━━━━━ Exercise data ━━━━━

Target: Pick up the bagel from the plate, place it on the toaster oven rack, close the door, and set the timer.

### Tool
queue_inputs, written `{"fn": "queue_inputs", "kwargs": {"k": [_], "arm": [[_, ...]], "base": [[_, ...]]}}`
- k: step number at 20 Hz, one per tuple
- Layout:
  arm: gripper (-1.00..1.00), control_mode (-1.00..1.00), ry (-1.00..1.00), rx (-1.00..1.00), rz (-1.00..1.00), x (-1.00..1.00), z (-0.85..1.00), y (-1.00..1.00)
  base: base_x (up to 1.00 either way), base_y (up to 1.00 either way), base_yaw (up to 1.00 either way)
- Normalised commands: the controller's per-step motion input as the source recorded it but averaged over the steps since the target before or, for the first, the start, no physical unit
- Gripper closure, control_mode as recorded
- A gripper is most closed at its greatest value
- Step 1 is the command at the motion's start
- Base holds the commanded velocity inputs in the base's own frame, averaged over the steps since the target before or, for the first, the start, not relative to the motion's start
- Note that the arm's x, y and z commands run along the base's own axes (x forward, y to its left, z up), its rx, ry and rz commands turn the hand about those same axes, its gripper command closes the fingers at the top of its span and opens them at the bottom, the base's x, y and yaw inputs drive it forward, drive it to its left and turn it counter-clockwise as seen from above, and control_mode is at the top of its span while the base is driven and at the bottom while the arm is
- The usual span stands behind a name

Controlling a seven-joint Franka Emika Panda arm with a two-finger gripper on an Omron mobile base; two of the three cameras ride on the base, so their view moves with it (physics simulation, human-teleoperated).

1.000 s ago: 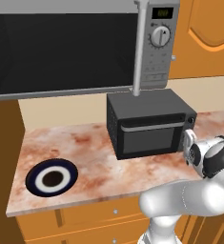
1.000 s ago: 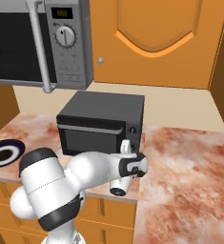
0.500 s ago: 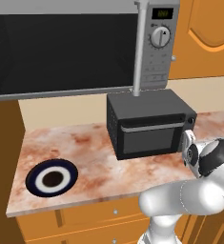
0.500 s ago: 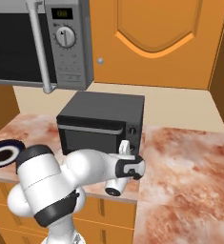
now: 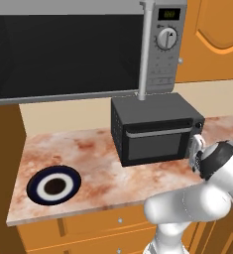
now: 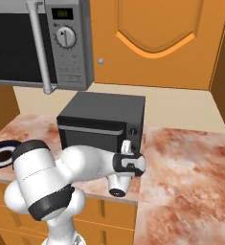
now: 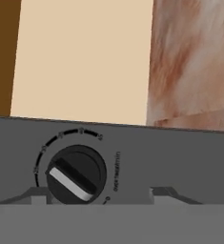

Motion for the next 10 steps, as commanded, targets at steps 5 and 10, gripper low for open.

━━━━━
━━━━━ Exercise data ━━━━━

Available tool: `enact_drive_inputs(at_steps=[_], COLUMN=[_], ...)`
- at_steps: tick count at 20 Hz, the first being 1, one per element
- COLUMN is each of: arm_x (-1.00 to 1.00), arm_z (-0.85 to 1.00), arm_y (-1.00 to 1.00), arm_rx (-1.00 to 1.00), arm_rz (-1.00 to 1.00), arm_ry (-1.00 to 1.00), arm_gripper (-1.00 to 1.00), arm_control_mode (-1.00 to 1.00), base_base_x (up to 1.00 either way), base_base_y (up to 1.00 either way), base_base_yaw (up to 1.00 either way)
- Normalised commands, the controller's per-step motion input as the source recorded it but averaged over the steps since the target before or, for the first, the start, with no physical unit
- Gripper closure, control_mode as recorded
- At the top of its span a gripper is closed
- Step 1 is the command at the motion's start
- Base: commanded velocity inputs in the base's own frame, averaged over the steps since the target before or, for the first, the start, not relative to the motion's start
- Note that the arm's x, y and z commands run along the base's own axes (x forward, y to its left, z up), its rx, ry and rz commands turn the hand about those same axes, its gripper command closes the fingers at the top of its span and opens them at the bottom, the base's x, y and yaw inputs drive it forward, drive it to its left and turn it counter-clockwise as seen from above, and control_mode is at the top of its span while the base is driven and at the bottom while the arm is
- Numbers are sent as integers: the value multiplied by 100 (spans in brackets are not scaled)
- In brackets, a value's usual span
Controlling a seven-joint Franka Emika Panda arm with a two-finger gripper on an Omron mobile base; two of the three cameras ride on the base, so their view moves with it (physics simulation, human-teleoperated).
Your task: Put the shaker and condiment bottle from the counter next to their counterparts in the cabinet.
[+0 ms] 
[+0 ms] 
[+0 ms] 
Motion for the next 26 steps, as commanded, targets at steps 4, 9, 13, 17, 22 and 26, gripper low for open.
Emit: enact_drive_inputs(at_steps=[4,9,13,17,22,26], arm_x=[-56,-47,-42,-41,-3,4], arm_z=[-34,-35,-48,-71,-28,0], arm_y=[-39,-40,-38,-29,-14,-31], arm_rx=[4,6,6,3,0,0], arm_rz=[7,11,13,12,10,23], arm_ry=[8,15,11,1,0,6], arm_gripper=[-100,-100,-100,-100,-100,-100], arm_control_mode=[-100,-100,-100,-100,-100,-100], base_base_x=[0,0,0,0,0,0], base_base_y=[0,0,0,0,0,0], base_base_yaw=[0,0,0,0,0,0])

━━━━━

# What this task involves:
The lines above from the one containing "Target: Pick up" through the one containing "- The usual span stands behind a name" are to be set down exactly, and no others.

# Expected answer:
Target: Pick up the bagel from the plate, place it on the toaster oven rack, close the door, and set the timer.

### Tool
queue_inputs, written `{"fn": "queue_inputs", "kwargs": {"k": [_], "arm": [[_, ...]], "base": [[_, ...]]}}`
- k: step number at 20 Hz, one per tuple
- Layout:
  arm: gripper (-1.00..1.00), control_mode (-1.00..1.00), ry (-1.00..1.00), rx (-1.00..1.00), rz (-1.00..1.00), x (-1.00..1.00), z (-0.85..1.00), y (-1.00..1.00)
  base: base_x (up to 1.00 either way), base_y (up to 1.00 either way), base_yaw (up to 1.00 either way)
- Normalised commands: the controller's per-step motion input as the source recorded it but averaged over the steps since the target before or, for the first, the start, no physical unit
- Gripper closure, control_mode as recorded
- A gripper is most closed at its greatest value
- Step 1 is the command at the motion's start
- Base holds the commanded velocity inputs in the base's own frame, averaged over the steps since the target before or, for the first, the start, not relative to the motion's start
- Note that the arm's x, y and z commands run along the base's own axes (x forward, y to its left, z up), its rx, ry and rz commands turn the hand about those same axes, its gripper command closes the fingers at the top of its span and opens them at the bottom, the base's x, y and yaw inputs drive it forward, drive it to its left and turn it counter-clockwise as seen from above, and control_mode is at the top of its span while the base is driven and at the bottom while the arm is
- The usual span stands behind a name

This output completes the exercise.